At the risk of being disowned by my History of Art student daughter, I have to admit that installation art doesn’t engage me much. The lawyer in me kicks in and I start thinking about what could go wrong.
For example, earlier this year, said daughter led me through The Forked Forest Path by Olafur Eliason at the Whitworth Gallery in Manchester. For those unfamiliar with the work, it consists of an area of tall and dense bushes, all dead and very dry (it dates from 1998), through which you walk in a maze of paths in semi-darkness. I soon began to fear that some bored child on a school trip might think it a great place to mess around with a cigarette lighter!
Then of course we had Ai Weiwei’s Sunflower Seeds at Tate Modern. From originally inviting visitors to interact with the massive area of hand painted stone seeds, the stage was reached where they could only be accessed in white overalls and breathing apparatus (OK, I’m exaggerating slightly) in view of the potential health hazard from the dust.
There was also a recent case heard by the High Court in London about a work of art called Dreamspace V. It was described as a substantial inflatable PVC structure, approximately 50 metres by 50 metres by 5 metres high, divided into interconnected cells through which people walked and listened to music. It was installed in a park in Chester-le-Street and tethered to the ground.
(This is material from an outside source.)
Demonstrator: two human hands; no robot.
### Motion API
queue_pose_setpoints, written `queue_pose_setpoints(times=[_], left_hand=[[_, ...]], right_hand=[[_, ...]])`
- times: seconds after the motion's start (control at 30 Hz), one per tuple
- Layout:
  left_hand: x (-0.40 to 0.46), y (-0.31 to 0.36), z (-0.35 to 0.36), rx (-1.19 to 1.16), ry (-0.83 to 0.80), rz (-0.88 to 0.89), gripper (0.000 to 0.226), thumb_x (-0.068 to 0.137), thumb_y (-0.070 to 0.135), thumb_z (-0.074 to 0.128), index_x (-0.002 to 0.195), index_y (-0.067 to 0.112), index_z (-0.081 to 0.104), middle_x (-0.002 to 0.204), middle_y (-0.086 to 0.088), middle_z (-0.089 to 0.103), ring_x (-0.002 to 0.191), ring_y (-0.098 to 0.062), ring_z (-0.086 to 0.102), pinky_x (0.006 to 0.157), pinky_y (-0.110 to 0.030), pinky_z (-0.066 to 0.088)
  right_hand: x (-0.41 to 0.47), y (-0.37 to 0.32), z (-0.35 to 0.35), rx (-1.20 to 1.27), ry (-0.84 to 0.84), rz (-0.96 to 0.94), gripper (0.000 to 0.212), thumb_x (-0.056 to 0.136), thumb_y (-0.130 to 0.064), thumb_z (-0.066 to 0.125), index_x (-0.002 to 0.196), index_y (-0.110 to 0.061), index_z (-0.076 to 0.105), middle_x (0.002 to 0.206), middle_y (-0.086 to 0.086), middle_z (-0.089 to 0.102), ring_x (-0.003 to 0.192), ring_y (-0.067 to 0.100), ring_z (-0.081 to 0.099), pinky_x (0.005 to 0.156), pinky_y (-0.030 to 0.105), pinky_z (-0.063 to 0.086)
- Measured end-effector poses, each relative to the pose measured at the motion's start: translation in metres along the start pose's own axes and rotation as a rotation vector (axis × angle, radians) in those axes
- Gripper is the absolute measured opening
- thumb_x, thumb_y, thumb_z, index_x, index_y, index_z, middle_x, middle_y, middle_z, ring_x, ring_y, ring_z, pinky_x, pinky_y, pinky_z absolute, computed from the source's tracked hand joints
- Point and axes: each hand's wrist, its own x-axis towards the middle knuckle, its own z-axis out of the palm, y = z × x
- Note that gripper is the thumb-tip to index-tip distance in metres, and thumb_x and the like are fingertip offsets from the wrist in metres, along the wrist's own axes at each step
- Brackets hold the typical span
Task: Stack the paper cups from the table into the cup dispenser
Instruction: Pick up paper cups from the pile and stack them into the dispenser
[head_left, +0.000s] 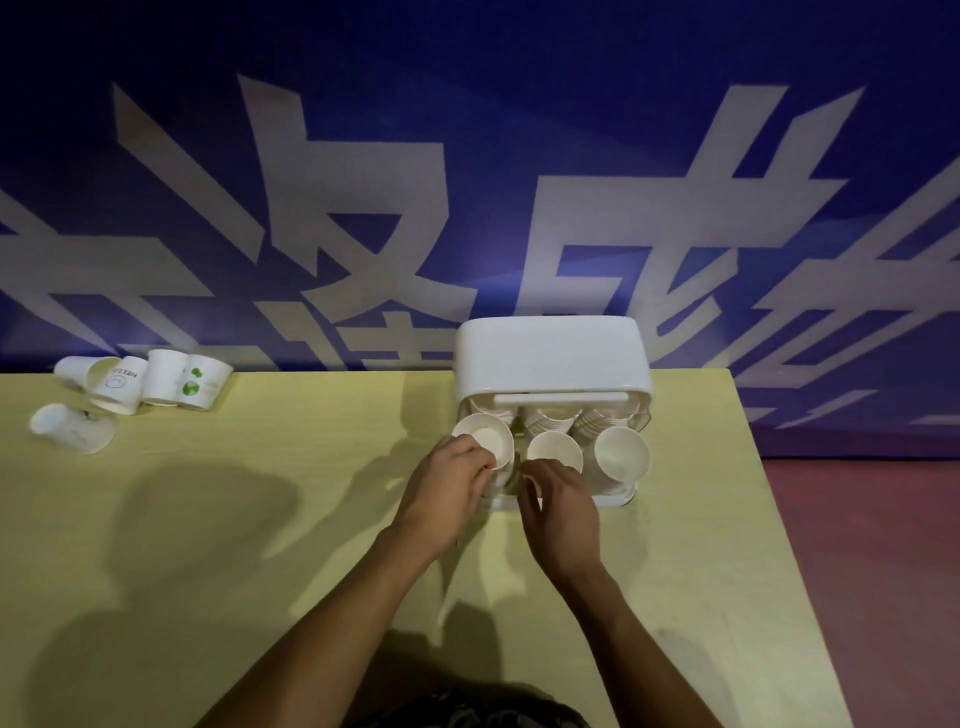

Tragically, there was a gust of wind, the tethers gave way, the structure lifted into the air and two people inside it were killed and others were injured. The issue was how the liability should be shared between the local council, who owned the park and who failed to do a proper risk assessment, and the organisers, who were occupiers for the purposes of the Occupiers’ Liability Act 1957. On the facts of the case, the court fixed liability at 45%/55% respectively.
Risk management hardly sits well with artistic inspiration, but for installation art, especially if it is interactive, a formal process of risk assessment is essential for any hope of avoiding liability, although “occupiers”, as defined by the Act, can be strictly liable in any event.
Insurance may have to be relied upon, but the insurers must be given a clear understanding of the risk they are taking, or else they will rescind the policy. One could imagine insurers saying that they just expected a gallery to hang paintings and have a few sculptures, or the insurers of Chester-le-Street’s parks arguing that they expected flower beds and play swings, rather than Dreamland V.